#WomenOnTheRun: Top words of wisdom from Canada’s female running leaders

Last night, Canada Running Series and FLEETSTREET Magazine hosted Women On The Run, a panel discussion and 5K run led by some of Canada’s fastest females. The panel talk was a great way for runners from across the city to come out and hear advice and words of wisdom from a diverse group of female runners at varying stages in their careers. The four panelists — Lyndsay Tessier, a teacher and accomplished sub-elite marathon runner; Branna MacDougall, a star on the Queen’s University cross-country team; Nina Sieh, a registered kinesiologist and accomplished age group triathlete, and Krista Duchene, Canada’s “marathon mom” and Olympian — are all accomplished athletes and advocates for women in running. 

Here are some of the best quotes they gave from the evening:

Lyndsay Tessier, on what led to her success recently (Tessier was the second fastest Canadian female at the 2017 Scotiabank Toronto Waterfront Marathon):

”Coaching, calories, and passion… those are the three factors. I started running when I was 33. I started with half-marathons and joined Running Free and then the Black Lungs, and kept getting injured so eventually I got a coach, Steve Boyd. The first thing he told me was, ‘you’re not running a marathon until you’ve had a full year of healthy running.’ With that came consistency, and so after that year of healthy running I was able to run consistent workouts. After that I started to look at calories. I had to learn a lot about fuelling for mileage and fuelling for all that running. But even after lots of stress fractures and uphill battles the passion for running has never left.”
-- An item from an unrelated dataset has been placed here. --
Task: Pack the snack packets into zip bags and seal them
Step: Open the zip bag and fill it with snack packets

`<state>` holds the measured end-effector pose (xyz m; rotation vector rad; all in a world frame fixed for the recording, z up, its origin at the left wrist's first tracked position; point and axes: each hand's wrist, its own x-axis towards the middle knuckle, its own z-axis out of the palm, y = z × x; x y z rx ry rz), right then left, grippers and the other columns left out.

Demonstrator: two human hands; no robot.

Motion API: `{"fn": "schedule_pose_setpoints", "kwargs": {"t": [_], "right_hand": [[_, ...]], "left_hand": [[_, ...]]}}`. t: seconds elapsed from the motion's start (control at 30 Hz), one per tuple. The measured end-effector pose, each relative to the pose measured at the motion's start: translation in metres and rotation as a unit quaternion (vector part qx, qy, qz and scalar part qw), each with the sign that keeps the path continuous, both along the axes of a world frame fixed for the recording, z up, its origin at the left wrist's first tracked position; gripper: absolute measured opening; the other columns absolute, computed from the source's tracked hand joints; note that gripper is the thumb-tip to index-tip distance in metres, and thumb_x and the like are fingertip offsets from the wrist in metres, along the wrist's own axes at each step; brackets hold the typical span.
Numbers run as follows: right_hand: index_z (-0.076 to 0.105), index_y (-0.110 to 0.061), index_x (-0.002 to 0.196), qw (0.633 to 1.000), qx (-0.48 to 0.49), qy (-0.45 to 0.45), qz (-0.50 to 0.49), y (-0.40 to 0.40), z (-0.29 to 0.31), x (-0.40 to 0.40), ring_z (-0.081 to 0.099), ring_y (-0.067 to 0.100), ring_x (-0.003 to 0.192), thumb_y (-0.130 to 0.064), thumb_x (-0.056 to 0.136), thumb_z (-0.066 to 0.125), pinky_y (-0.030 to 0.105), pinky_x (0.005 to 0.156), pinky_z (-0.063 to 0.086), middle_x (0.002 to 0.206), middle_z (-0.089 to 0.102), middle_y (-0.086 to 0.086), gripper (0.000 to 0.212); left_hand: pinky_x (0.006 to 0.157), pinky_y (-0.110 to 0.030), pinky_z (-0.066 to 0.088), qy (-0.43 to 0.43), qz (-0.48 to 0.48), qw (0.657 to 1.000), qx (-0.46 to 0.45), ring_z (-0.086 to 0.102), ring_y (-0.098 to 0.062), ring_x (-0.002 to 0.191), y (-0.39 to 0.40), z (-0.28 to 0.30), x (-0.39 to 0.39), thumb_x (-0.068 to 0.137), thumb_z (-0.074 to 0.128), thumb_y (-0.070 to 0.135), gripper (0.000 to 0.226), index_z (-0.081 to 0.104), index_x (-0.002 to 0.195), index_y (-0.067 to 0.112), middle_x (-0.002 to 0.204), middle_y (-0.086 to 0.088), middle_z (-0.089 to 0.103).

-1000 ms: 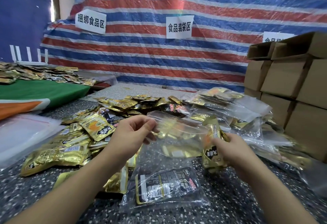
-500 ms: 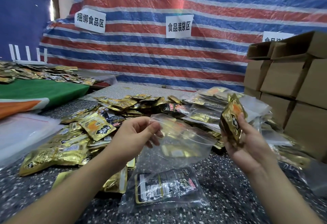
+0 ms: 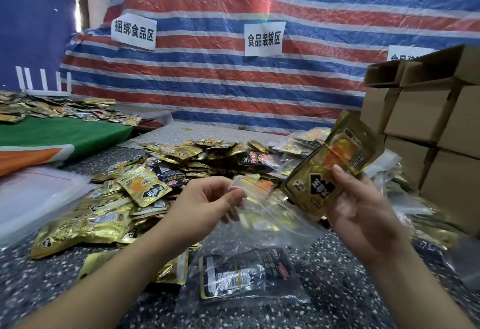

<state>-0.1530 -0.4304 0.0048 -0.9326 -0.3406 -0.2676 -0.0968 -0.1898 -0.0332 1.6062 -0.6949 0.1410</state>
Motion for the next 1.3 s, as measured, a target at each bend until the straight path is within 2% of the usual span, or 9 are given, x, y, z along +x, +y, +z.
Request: {"fn": "schedule_pose_setpoints", "kwargs": {"t": [0.23,0.43,0.57,0.63,0.73,0.83,0.9,1.03,1.3], "right_hand": [[0.053,-0.005,0.127,0.999,-0.050,-0.006,-0.013,0.007,-0.007,0.003,0.071,0.031,0.103,-0.007,0.083,0.061,0.047,0.080,0.059,0.110,0.072,0.016,0.045],[0.051,-0.007,0.129,0.999,0.014,-0.032,0.025,0.007,-0.005,0.001,0.069,0.029,0.109,-0.013,0.087,0.057,0.042,0.078,0.060,0.115,0.072,0.015,0.043],[0.050,-0.001,0.128,0.992,-0.112,-0.013,-0.055,0.012,-0.011,0.004,0.070,0.033,0.107,-0.011,0.080,0.065,0.050,0.084,0.059,0.113,0.071,0.017,0.051],[0.053,-0.002,0.125,0.978,-0.181,-0.016,-0.100,0.013,-0.013,0.004,0.071,0.031,0.104,-0.014,0.074,0.070,0.045,0.083,0.060,0.108,0.073,0.014,0.055],[0.063,-0.016,0.116,0.953,-0.273,-0.059,-0.119,0.014,-0.012,0.001,0.072,0.025,0.101,-0.016,0.071,0.075,0.030,0.076,0.060,0.106,0.075,0.008,0.047],[0.069,-0.032,0.105,0.929,-0.348,-0.073,-0.102,0.015,-0.014,0.000,0.073,0.020,0.098,-0.010,0.076,0.077,0.027,0.073,0.060,0.105,0.076,0.002,0.037],[0.069,-0.033,0.108,0.910,-0.397,-0.067,-0.096,0.017,-0.015,0.000,0.073,0.017,0.098,-0.011,0.083,0.075,0.027,0.072,0.060,0.106,0.076,-0.001,0.034],[0.066,-0.037,0.113,0.873,-0.472,-0.075,-0.095,0.022,-0.018,-0.002,0.071,0.013,0.098,-0.016,0.093,0.067,0.030,0.075,0.060,0.107,0.074,-0.007,0.029],[0.066,-0.049,0.107,0.823,-0.547,-0.094,-0.120,0.017,-0.012,-0.004,0.070,0.002,0.094,-0.019,0.092,0.069,0.018,0.072,0.056,0.101,0.074,-0.017,0.034]], "left_hand": [[0.059,-0.023,0.051,-0.020,-0.001,1.000,0.002,0.067,-0.016,0.064,-0.002,-0.003,0.002,0.084,0.068,0.040,0.020,0.074,0.082,0.021,0.076,-0.009,0.073],[0.058,-0.021,0.051,-0.018,0.005,1.000,-0.011,0.066,-0.013,0.062,-0.003,-0.003,0.002,0.081,0.070,0.039,0.021,0.074,0.082,0.019,0.074,-0.009,0.072],[0.057,-0.021,0.051,-0.013,0.004,1.000,-0.013,0.069,-0.014,0.064,-0.004,-0.002,0.000,0.080,0.069,0.039,0.020,0.074,0.082,0.020,0.078,-0.008,0.074],[0.056,-0.021,0.051,-0.008,-0.001,1.000,-0.024,0.069,-0.014,0.064,-0.003,0.001,-0.002,0.080,0.069,0.038,0.018,0.074,0.083,0.021,0.078,-0.008,0.074],[0.055,-0.021,0.051,-0.003,0.006,0.999,-0.032,0.070,-0.015,0.065,-0.003,0.003,-0.004,0.080,0.068,0.037,0.019,0.075,0.084,0.020,0.079,-0.008,0.075],[0.056,-0.021,0.052,0.004,0.009,0.999,-0.035,0.072,-0.016,0.068,-0.004,0.004,-0.006,0.084,0.064,0.036,0.018,0.077,0.084,0.023,0.082,-0.004,0.076],[0.057,-0.022,0.053,0.010,0.006,0.999,-0.039,0.072,-0.016,0.070,-0.005,0.004,-0.007,0.085,0.060,0.037,0.021,0.078,0.084,0.028,0.086,-0.002,0.076],[0.056,-0.023,0.052,0.011,0.008,0.999,-0.045,0.073,-0.017,0.070,-0.008,0.005,-0.010,0.085,0.055,0.041,0.025,0.079,0.080,0.033,0.085,0.001,0.077],[0.059,-0.027,0.054,0.019,0.012,0.998,-0.050,0.073,-0.021,0.073,-0.011,0.004,-0.013,0.092,0.054,0.033,0.026,0.078,0.093,0.021,0.088,-0.001,0.077]]}}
Branna MacDougall, on the misconception that women who run need to look a certain way and be a certain size:

“I am going into third year university so I’m not too far removed from the high school scene. In high school girls’ running there are a lot of issues with eating disorders and a lot of girls struggle with that, thinking you have to be a certain weight and very thin to run fast. As I’ve gotten older I’ve been watching and paying more attention to the elites and who actually makes it in the sport and you realize that it’s not those who are stick thin — it’s those who are strong. I think that’s the misconception; you need to be your strongest self to do well in this sport. I try not to compare myself to anyone else.”

Krista DuChene (Registered Dietician) on the epidemic of under-fuelled runners:

“Today with technology and apps, we rely on them so much. There are so many apps like MyFitnessPal that allow us to track our calories and our running… Do we really need an app to tell us when to eat if we’re hungry? We should be listening to our bodies, we should eat if we’re hungry. I’ve never counted calories, I’ve never laid out precise meal plans for people… I teach them how their plate should look, but at the end of the day if you’re tired, would you wait for an app to tell you to go to bed? Trust your body, be mindful when you eat, so every bite you’re enjoying. Be sensible.. you can eat a cookie a day, but it’s not sensible to eat a whole bag of cookies in one day. I am trying to teach people to learn what it means to be hungry and full.”

Nina Sieh’s advice to runners looking to become more competitive, based on her own failures and successes: 

“We all have a competitive side… it’s fun to toe the line, it’s fun to find competitors to push you, but it’s important to remember to enjoy it and not take it too seriously.  I’ve definitely learned a lot from my own failures… fail lots to succeed and keep trying new things. If something doesn’t work, move on and try something else. There’s not one thing that’s going to work for everyone.”